Le accuse basate su una traduzione errata

Il problema è sorto proprio con la traduzione. Secondo quanto riferito dalla traduttrice, la donna avrebbe affermato di essere stata costretta ad avere un rapporto sessuale dopo essere stata presa per il collo. Questa versione ha portato all’arresto immediato del giovane cinese e all’avvio di un processo penale. Tuttavia, la difesa ha da subito sollevato dubbi sulla correttezza della traduzione, ritenendo che le parole originali della ragazza fossero state mal interpretate.

Una nuova perizia linguistica porta alla verità

Nel corso del processo, la donna ha espresso il desiderio di ritirare la denuncia, sostenendo che il rapporto fosse stato consensuale e che la traduzione delle sue parole fosse stata sbagliata.

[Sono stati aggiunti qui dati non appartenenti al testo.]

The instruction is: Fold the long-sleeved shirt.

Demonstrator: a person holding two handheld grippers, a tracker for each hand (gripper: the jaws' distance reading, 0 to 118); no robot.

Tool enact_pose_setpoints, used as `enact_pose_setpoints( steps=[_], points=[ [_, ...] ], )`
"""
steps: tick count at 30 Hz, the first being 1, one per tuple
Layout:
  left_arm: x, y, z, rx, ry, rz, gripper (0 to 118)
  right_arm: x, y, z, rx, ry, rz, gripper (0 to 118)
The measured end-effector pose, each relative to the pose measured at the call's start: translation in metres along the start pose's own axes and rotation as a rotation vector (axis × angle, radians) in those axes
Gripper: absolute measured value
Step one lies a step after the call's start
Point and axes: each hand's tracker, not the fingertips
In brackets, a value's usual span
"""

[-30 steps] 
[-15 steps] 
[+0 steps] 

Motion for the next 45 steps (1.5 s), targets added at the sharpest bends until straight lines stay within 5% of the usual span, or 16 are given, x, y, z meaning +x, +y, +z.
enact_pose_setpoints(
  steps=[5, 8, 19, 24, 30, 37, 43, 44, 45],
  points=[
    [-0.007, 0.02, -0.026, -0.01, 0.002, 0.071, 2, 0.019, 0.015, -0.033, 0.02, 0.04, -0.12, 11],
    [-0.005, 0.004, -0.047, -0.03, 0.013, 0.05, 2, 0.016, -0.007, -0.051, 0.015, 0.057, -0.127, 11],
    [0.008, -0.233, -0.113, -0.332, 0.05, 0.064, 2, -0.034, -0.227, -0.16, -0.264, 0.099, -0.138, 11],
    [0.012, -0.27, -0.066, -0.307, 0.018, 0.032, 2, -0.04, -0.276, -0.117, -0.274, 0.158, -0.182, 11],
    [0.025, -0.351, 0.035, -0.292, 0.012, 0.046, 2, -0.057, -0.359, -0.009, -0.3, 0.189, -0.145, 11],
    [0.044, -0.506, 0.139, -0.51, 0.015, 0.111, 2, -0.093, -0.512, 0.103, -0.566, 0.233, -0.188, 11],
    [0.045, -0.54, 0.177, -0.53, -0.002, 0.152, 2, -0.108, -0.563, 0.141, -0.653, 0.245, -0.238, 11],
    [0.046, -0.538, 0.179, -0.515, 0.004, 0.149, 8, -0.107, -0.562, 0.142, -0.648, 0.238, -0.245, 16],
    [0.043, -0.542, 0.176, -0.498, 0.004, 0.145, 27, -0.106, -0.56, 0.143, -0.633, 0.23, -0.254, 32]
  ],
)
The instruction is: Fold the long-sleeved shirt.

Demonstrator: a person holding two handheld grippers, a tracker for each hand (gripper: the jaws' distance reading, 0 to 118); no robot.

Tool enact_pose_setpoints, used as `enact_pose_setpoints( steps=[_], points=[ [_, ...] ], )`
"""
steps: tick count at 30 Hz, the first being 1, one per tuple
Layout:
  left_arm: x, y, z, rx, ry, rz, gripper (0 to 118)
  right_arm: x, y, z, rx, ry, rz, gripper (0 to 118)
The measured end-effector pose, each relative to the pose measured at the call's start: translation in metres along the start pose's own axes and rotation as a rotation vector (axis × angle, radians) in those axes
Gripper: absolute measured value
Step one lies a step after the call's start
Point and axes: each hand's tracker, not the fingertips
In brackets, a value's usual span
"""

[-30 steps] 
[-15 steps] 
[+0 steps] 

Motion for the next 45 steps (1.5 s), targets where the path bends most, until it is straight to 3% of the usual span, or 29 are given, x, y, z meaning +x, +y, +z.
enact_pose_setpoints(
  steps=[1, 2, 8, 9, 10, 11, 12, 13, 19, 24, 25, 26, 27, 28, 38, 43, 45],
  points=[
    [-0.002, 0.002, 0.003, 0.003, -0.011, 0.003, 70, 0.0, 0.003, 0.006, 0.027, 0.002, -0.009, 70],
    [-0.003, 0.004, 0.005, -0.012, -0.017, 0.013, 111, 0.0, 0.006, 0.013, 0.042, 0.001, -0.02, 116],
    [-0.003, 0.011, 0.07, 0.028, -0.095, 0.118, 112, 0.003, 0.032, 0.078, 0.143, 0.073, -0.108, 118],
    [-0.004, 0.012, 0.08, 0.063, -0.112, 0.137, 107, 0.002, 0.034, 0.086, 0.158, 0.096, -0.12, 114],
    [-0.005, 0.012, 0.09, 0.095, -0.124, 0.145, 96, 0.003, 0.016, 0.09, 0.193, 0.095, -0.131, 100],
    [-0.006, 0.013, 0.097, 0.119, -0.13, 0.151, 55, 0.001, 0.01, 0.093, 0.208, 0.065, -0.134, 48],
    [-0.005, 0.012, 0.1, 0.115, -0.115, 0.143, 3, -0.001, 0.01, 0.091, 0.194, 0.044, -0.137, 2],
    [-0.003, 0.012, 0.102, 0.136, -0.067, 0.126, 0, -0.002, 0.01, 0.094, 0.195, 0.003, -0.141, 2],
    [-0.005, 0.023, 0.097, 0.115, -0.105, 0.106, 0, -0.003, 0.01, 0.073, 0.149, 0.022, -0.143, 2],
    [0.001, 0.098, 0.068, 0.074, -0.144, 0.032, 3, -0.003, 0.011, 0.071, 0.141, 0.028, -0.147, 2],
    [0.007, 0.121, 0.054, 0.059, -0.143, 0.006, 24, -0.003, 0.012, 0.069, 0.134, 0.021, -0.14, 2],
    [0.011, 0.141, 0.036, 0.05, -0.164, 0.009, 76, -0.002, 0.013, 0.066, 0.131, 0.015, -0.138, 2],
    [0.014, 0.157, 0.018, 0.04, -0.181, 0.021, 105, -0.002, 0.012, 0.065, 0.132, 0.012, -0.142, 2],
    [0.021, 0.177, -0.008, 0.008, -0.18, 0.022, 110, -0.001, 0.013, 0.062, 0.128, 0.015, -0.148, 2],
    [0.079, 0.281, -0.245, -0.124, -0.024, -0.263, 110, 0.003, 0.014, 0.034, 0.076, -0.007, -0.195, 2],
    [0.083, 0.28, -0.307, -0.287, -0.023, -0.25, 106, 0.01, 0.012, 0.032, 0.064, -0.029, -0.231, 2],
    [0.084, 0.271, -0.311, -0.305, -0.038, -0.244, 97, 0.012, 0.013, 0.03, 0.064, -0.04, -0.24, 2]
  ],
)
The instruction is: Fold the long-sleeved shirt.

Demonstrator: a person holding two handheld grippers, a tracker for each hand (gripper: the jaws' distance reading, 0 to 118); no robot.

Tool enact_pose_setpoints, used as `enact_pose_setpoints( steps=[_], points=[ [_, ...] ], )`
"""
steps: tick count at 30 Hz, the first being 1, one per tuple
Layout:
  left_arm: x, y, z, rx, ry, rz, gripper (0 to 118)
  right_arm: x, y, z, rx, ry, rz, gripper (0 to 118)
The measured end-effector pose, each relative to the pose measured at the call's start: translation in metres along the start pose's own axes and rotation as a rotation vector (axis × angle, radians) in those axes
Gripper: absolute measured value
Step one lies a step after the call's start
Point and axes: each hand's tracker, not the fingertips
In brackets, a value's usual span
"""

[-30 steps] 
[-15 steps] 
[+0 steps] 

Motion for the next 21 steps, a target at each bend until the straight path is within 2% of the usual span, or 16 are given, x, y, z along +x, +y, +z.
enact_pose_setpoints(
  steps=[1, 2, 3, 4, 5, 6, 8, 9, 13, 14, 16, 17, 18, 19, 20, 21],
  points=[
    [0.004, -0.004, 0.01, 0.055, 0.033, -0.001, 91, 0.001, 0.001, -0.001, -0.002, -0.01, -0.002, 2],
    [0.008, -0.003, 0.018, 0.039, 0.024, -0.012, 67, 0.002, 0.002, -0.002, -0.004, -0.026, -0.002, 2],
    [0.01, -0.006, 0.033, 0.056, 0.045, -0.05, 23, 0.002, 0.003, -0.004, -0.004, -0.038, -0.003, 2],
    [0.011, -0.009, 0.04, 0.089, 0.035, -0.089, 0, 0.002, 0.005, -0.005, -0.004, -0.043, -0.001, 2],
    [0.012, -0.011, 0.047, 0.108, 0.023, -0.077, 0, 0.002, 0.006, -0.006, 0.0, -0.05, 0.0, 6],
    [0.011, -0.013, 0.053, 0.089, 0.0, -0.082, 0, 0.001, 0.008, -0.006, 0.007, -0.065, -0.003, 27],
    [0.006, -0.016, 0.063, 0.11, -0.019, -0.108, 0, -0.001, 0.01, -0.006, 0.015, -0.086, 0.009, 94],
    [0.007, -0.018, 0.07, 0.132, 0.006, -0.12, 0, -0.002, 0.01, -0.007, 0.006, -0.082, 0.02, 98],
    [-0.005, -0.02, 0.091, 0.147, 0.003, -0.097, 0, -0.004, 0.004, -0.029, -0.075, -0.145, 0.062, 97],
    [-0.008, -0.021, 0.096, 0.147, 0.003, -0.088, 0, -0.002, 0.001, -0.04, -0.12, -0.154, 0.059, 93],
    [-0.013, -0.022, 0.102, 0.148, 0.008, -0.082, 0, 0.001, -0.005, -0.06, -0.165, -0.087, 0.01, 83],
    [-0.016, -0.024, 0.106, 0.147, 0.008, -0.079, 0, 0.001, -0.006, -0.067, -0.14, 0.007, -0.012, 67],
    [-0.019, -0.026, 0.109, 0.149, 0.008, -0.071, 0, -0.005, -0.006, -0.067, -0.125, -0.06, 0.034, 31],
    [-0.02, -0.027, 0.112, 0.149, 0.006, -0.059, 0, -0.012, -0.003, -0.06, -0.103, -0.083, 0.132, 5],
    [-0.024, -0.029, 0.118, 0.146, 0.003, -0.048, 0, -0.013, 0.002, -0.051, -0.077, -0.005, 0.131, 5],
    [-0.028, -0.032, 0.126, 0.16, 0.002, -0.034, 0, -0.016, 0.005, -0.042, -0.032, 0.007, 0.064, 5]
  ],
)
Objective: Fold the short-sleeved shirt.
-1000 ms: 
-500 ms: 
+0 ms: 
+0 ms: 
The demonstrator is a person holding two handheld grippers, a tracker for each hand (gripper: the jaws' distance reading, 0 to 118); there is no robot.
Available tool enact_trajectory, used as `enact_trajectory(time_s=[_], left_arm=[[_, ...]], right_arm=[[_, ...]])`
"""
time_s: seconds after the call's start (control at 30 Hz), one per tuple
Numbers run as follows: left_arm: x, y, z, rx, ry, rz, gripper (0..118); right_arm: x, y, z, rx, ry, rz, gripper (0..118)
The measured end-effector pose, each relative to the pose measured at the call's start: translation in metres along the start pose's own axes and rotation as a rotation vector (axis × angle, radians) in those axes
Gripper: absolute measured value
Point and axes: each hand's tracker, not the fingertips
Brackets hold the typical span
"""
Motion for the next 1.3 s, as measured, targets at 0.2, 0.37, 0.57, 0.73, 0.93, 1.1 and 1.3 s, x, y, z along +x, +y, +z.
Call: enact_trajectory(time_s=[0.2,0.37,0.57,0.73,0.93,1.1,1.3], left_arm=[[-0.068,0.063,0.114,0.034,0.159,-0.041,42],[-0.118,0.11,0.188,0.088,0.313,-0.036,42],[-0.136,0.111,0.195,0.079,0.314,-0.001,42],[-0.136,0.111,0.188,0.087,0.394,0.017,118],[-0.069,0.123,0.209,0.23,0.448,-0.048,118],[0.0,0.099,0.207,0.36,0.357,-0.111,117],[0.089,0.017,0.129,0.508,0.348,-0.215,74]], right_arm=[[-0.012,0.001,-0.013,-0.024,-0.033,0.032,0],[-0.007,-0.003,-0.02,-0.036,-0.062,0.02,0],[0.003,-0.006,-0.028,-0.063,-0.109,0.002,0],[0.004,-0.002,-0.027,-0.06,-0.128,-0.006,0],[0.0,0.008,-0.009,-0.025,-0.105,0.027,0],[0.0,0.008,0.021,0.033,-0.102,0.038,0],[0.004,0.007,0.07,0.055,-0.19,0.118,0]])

A seguito di una nuova perizia linguistica richiesta dalla difesa, un secondo traduttore ha riascoltato le registrazioni della testimonianza. È emerso che la ragazza aveva effettivamente dichiarato: “All’inizio non volevo perché stavamo litigando, ma poi ho acconsentito”.

La sentenza di assoluzione: un caso di malinteso

Questo nuovo elemento ha radicalmente cambiato il corso del processo. La procura ha richiesto l’assoluzione del giovane, riconoscendo che l’accusa era frutto di un errore di interpretazione. Il tribunale ha quindi stabilito che “il fatto non sussiste”, confermando che la denuncia era basata su una traduzione errata. Nonostante l’assoluzione, la vicenda ha sollevato preoccupazioni sulla gestione delle traduzioni nei procedimenti giudiziari, specialmente in casi delicati come quello appena concluso.